→ **Activity**: As the answer, set down the lines below from the one containing "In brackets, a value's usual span" through the one containing "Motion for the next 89", exactly and inclusively, and no others.

→ **Extracted records**:
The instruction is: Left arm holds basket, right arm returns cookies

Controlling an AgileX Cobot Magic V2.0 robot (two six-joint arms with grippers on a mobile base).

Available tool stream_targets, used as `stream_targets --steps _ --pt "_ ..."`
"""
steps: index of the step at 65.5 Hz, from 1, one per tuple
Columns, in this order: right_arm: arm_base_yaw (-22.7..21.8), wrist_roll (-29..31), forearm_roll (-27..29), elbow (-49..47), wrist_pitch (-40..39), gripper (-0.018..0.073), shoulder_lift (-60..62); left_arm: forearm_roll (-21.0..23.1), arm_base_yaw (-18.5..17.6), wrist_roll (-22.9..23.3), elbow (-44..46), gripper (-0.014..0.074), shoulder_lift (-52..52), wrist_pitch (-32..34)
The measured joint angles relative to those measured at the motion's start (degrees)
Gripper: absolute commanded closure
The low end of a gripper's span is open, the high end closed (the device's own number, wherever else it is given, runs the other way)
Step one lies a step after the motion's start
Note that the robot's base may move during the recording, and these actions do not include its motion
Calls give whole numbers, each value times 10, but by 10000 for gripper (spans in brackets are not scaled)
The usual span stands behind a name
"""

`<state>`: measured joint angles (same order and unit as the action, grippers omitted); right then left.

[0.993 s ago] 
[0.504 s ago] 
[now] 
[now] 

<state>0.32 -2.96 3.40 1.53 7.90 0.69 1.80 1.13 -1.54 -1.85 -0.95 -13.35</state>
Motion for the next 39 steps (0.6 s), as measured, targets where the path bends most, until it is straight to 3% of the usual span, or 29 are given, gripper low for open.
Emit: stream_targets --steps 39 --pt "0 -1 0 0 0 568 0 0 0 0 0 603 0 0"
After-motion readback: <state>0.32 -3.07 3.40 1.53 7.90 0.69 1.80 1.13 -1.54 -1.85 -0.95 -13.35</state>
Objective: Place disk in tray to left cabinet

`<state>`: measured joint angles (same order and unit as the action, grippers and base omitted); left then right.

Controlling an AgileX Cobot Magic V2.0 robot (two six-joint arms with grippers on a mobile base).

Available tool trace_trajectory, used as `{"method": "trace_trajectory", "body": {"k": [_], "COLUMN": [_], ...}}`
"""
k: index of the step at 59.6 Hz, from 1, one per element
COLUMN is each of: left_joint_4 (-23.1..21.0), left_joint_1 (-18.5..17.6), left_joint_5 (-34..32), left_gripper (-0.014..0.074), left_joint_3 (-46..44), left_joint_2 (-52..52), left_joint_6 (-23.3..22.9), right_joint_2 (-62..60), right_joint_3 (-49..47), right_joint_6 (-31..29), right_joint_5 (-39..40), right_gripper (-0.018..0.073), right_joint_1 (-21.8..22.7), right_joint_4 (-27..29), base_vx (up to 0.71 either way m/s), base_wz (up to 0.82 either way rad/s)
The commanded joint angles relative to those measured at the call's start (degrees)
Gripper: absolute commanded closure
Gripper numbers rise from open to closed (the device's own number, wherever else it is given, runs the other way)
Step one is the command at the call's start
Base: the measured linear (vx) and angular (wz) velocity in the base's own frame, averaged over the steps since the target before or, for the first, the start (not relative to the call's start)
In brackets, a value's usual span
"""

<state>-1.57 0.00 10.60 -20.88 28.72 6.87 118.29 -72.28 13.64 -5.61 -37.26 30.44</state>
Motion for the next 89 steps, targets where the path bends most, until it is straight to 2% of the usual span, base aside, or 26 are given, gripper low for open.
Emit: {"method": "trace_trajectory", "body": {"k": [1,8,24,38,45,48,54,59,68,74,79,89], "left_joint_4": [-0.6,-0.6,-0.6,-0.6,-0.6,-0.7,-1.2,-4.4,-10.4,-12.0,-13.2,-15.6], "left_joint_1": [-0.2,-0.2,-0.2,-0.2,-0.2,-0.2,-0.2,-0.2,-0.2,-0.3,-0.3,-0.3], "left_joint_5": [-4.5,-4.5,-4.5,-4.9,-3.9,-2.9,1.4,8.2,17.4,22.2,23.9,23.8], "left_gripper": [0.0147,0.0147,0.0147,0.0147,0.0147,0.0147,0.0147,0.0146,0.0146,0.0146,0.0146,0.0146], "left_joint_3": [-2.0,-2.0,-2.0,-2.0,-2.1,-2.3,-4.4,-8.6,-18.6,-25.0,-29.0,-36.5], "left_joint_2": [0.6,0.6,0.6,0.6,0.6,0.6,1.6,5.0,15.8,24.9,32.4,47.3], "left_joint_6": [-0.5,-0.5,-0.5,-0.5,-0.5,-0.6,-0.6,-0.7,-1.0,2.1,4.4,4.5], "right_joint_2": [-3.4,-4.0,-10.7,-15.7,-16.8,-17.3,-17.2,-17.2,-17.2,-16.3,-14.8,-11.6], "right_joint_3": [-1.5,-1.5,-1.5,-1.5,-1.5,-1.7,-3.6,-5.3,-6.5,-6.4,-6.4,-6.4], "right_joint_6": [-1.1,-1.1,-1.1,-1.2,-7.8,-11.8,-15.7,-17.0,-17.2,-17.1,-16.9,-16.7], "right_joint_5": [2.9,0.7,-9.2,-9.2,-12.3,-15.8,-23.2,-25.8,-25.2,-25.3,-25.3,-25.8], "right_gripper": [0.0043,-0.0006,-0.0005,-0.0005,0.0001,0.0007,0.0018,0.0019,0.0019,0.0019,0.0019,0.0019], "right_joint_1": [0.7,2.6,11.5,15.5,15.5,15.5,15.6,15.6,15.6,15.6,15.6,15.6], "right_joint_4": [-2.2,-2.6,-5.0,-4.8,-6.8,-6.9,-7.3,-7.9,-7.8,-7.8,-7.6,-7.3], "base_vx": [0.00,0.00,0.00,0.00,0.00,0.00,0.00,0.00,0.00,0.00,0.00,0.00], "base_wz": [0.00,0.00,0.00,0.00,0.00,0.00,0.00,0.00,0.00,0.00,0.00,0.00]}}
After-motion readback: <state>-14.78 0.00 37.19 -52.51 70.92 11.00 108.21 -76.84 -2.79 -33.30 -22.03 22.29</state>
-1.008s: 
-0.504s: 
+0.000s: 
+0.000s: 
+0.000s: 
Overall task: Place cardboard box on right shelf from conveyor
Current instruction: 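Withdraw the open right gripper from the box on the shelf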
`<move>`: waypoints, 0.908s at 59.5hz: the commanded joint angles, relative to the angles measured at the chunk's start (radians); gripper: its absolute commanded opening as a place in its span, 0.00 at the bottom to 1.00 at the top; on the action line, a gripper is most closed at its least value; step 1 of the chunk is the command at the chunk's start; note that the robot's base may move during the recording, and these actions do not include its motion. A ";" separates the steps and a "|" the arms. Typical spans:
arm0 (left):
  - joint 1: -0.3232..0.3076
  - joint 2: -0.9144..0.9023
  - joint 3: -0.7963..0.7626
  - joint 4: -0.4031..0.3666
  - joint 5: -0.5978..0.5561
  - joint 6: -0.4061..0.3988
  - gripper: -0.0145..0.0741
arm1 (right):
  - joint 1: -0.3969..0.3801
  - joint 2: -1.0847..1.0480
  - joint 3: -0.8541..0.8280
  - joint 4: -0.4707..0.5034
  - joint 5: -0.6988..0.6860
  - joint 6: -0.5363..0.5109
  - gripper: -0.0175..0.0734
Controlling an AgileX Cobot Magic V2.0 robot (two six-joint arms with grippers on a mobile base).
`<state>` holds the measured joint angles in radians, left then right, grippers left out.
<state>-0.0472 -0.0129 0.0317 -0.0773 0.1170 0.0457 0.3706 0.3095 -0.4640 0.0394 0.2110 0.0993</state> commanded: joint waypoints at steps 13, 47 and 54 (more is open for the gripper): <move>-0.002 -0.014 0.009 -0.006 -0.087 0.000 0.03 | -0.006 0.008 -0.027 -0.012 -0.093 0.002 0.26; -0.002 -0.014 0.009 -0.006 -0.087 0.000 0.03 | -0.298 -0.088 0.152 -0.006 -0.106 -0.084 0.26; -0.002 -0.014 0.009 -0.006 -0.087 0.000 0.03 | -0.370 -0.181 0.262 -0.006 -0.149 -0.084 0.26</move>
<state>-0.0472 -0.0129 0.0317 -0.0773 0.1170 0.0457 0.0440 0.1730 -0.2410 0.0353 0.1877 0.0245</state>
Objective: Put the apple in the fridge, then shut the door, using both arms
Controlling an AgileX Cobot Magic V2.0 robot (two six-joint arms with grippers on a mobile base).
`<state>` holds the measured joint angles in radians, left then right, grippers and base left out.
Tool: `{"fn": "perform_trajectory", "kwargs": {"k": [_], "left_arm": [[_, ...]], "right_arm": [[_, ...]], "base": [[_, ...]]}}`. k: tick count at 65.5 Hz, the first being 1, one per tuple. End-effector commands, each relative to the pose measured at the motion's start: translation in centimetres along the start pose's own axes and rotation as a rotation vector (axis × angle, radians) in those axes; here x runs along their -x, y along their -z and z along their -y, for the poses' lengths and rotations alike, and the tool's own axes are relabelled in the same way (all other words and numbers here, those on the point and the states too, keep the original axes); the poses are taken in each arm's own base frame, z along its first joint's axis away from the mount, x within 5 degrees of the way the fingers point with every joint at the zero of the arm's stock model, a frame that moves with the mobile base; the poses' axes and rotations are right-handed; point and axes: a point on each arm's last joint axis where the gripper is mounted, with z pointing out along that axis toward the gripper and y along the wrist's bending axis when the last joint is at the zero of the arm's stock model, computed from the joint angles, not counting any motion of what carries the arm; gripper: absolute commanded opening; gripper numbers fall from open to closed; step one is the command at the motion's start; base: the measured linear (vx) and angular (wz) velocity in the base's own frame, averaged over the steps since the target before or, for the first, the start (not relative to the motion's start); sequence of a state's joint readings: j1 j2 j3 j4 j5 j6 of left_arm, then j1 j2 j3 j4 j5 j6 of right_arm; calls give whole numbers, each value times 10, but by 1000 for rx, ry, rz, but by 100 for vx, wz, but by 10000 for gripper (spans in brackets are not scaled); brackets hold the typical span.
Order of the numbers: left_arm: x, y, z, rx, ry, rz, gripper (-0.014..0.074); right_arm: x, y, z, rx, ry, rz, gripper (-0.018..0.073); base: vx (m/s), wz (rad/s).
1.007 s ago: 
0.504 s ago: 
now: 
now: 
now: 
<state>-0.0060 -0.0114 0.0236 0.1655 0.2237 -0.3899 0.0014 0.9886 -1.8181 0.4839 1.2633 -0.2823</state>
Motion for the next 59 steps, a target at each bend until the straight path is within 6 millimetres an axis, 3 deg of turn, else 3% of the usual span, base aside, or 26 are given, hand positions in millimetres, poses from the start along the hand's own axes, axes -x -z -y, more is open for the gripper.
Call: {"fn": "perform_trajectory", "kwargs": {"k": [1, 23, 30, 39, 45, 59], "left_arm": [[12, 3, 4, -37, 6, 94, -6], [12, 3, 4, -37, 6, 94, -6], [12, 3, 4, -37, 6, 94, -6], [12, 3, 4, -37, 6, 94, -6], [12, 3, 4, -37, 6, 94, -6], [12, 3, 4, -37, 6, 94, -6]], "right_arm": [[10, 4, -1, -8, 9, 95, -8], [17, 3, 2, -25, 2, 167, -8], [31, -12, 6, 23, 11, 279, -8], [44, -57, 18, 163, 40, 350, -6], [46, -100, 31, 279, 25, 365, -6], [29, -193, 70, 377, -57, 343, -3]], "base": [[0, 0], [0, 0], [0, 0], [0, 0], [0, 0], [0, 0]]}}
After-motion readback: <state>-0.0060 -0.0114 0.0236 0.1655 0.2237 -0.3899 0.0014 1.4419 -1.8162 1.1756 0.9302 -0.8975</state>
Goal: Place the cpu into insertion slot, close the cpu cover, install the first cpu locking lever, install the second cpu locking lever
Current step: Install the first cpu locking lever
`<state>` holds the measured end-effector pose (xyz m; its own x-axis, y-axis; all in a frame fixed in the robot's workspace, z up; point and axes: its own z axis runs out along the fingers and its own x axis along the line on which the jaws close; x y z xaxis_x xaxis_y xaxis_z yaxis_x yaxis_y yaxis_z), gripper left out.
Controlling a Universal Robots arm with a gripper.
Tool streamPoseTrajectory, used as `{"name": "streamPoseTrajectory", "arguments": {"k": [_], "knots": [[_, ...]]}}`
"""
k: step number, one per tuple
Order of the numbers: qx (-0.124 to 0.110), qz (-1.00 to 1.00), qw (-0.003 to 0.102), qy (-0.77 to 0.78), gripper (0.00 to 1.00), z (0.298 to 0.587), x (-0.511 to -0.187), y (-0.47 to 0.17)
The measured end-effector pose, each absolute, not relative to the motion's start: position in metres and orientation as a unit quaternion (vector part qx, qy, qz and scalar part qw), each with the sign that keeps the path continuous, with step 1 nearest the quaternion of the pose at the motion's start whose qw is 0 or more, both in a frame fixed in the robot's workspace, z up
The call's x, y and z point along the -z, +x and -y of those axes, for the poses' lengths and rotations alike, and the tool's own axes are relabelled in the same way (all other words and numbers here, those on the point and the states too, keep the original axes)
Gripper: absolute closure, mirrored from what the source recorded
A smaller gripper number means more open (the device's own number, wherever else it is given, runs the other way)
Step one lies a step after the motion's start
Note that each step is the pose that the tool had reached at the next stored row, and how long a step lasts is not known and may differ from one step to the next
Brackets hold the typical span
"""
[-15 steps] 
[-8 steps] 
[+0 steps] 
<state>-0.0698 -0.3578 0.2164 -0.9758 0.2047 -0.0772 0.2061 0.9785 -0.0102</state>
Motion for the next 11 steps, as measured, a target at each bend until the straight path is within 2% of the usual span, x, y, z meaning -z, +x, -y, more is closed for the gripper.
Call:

→ **Task solution**:
In brackets, a value's usual span
"""

<state>-1.57 0.00 10.60 -20.88 28.72 6.87 118.29 -72.28 13.64 -5.61 -37.26 30.44</state>
Motion for the next 89 steps, targets where the path bends most, until it is straight to 2% of the usual span, base aside, or 26 are given, gripper low for open.

This finishes the exercise.